There is a general trend towards upskilling in data science and AI in the sciences – everything from astronomy to materials science. In fact, many of the new doctoral training centres funded by the UK government recently have been focussed on specialist machine learning applications in scientific domains such as healthcare. DeepMind’s breakthrough will serve as yet another push towards using machine learning for scientific discovery. I believe we will see more and more scientists incorporating these techniques to enhance their research over the coming years.


What does this mean for AI and Tech?


Academia was originally the only major source of fundamental research (for AI or otherwise). In recent years though, technology companies have replaced universities as leaders in AI research – making up the bulk of papers published to major conferences. Their R&D output directly translates to useful proprietary technologies and therefore profits. The manpower and resources of these companies greatly accelerates the pace of research. We are seeing more and more high-profile academics joining research divisions of the likes of Google, Facebook and Uber.

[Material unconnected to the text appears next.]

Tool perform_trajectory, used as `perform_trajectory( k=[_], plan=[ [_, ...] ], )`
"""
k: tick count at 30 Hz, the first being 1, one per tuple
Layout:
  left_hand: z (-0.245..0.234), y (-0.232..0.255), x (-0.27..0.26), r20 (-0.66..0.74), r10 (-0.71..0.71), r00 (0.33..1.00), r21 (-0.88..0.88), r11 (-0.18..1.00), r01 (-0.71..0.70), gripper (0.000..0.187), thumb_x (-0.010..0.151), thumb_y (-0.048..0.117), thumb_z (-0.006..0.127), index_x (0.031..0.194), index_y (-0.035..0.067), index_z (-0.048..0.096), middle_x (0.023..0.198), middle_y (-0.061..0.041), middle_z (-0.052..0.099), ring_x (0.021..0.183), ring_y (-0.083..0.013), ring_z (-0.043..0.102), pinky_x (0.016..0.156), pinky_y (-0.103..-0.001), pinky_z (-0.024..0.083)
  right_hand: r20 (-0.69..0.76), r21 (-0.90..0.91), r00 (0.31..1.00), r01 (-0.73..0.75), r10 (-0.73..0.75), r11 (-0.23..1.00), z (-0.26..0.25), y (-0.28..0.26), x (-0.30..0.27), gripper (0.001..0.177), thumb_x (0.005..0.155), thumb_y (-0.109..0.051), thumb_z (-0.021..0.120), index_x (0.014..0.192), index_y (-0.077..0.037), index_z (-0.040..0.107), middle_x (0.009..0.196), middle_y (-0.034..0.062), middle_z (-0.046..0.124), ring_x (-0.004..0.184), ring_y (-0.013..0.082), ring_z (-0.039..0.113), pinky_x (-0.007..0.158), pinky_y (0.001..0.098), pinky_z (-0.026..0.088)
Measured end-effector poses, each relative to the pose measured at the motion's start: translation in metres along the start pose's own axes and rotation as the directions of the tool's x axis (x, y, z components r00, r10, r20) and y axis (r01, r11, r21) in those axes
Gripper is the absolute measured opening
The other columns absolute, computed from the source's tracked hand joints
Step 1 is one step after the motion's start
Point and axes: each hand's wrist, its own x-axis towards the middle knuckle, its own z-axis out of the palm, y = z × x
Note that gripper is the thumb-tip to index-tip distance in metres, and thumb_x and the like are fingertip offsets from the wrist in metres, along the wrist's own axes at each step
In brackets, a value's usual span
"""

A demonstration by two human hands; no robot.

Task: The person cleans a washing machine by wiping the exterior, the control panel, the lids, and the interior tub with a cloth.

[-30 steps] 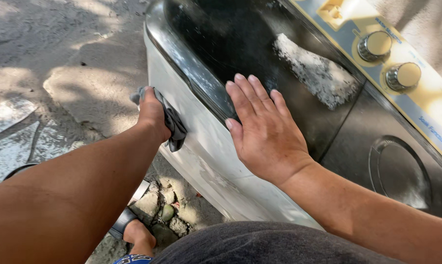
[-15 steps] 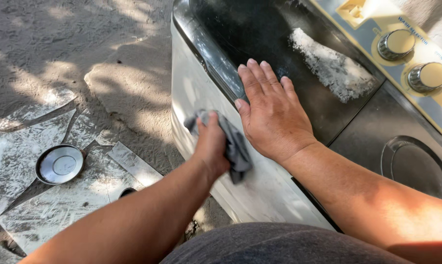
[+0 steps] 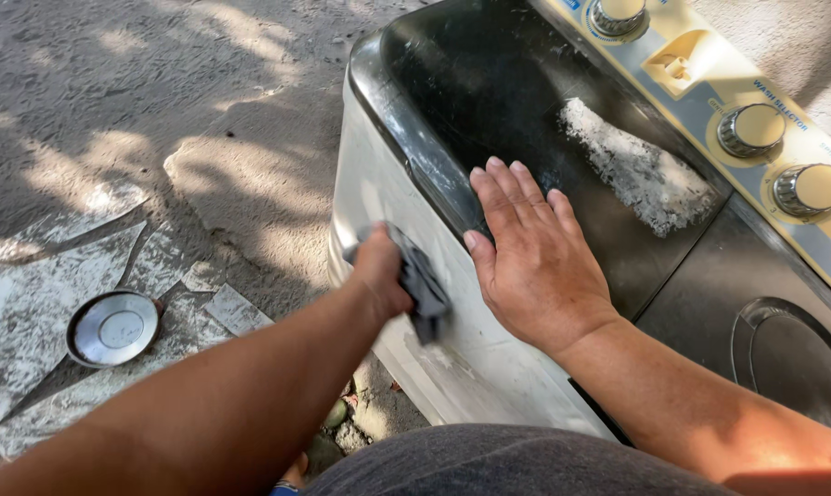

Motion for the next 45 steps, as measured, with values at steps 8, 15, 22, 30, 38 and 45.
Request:
perform_trajectory(
  k=[8, 15, 22, 30, 38, 45],
  plan=[
    [0.027, 0.106, -0.04, -0.041, 0.331, 0.943, 0.31, 0.901, -0.303, 0.065, 0.101, 0.05, 0.039, 0.16, 0.04, 0.014, 0.148, -0.01, 0.049, 0.124, -0.0303, 0.06, 0.098, -0.057, 0.052, -0.009, -0.03, 0.998, -0.056, 0.056, 0.998, -0.006, -0.008, 0.003, 0.057, 0.099, -0.033, 0.053, 0.15, -0.011, 0.041, 0.157, 0.0127, 0.042, 0.148, 0.031, 0.034, 0.118, 0.0527, 0.025],
    [0.034, 0.149, -0.07, 0.167, 0.309, 0.936, 0.488, 0.799, -0.351, 0.068, 0.098, 0.05, 0.042, 0.161, 0.038, 0.02, 0.147, -0.018, 0.051, 0.122, -0.0315, 0.062, 0.093, -0.05, 0.057, -0.01, -0.045, 0.992, -0.13, 0.129, 0.991, -0.006, -0.013, 0.008, 0.057, 0.096, -0.036, 0.054, 0.148, -0.014, 0.044, 0.156, 0.0091, 0.044, 0.147, 0.0273, 0.036, 0.118, 0.0512, 0.028],
    [0.028, 0.16, -0.044, 0.258, 0.452, 0.854, 0.556, 0.653, -0.514, 0.068, 0.096, 0.049, 0.048, 0.159, 0.03, 0.03, 0.143, -0.016, 0.055, 0.119, -0.0285, 0.062, 0.092, -0.04, 0.055, 0.003, -0.105, 0.985, -0.173, 0.174, 0.979, -0.001, -0.014, 0.016, 0.062, 0.096, -0.04, 0.052, 0.151, -0.015, 0.04, 0.157, 0.0103, 0.041, 0.147, 0.0296, 0.034, 0.115, 0.054, 0.028],
    [0.049, 0.157, -0.042, 0.659, 0.628, 0.414, 0.586, -0.084, -0.806, 0.061, 0.1, 0.042, 0.058, 0.154, 0.02, 0.04, 0.152, -0.022, 0.045, 0.136, -0.0344, 0.051, 0.111, -0.039, 0.042, 0.037, -0.138, 0.955, -0.288, 0.295, 0.948, 0.014, -0.019, 0.052, 0.069, 0.098, -0.048, 0.045, 0.153, -0.009, 0.032, 0.166, 0.0131, 0.031, 0.149, 0.035, 0.024, 0.114, 0.0551, 0.023],
    [0.133, 0.169, -0.083, 0.816, 0.152, 0.558, 0.414, -0.827, -0.38, 0.056, 0.094, 0.061, 0.057, 0.144, 0.036, 0.054, 0.159, -0.017, 0.04, 0.15, -0.0365, 0.029, 0.112, -0.061, 0.026, 0.078, 0.039, 0.824, -0.564, 0.561, 0.825, 0.01, -0.013, 0.069, 0.073, 0.1, -0.054, 0.029, 0.163, -0.017, 0.022, 0.167, 0.0099, 0.019, 0.154, 0.028, 0.012, 0.119, 0.0511, 0.012],
    [0.182, 0.221, -0.037, 0.63, 0.23, 0.742, 0.692, -0.599, -0.402, 0.066, 0.094, 0.063, 0.048, 0.153, 0.036, 0.043, 0.154, -0.016, 0.045, 0.137, -0.0346, 0.05, 0.11, -0.043, 0.043, 0.251, -0.075, 0.739, -0.628, 0.625, 0.774, 0.016, -0.002, 0.125, 0.081, 0.095, -0.062, 0.028, 0.163, -0.021, 0.011, 0.17, 0.0102, 0.005, 0.156, 0.0307, -0.003, 0.115, 0.0546, 0.004]
  ],
)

As big tech moves into scientific discovery, questions on how this will affect the nature of scientific inquiry arise. Academia is built on open source contributions and transparent peer review. With profit incentives that might get in the way of this process, it will be interesting to see how open access AlphaFold will become to the wider scientific community. More generally, it opens questions on the role of private companies in the science and the market dynamics of discovery.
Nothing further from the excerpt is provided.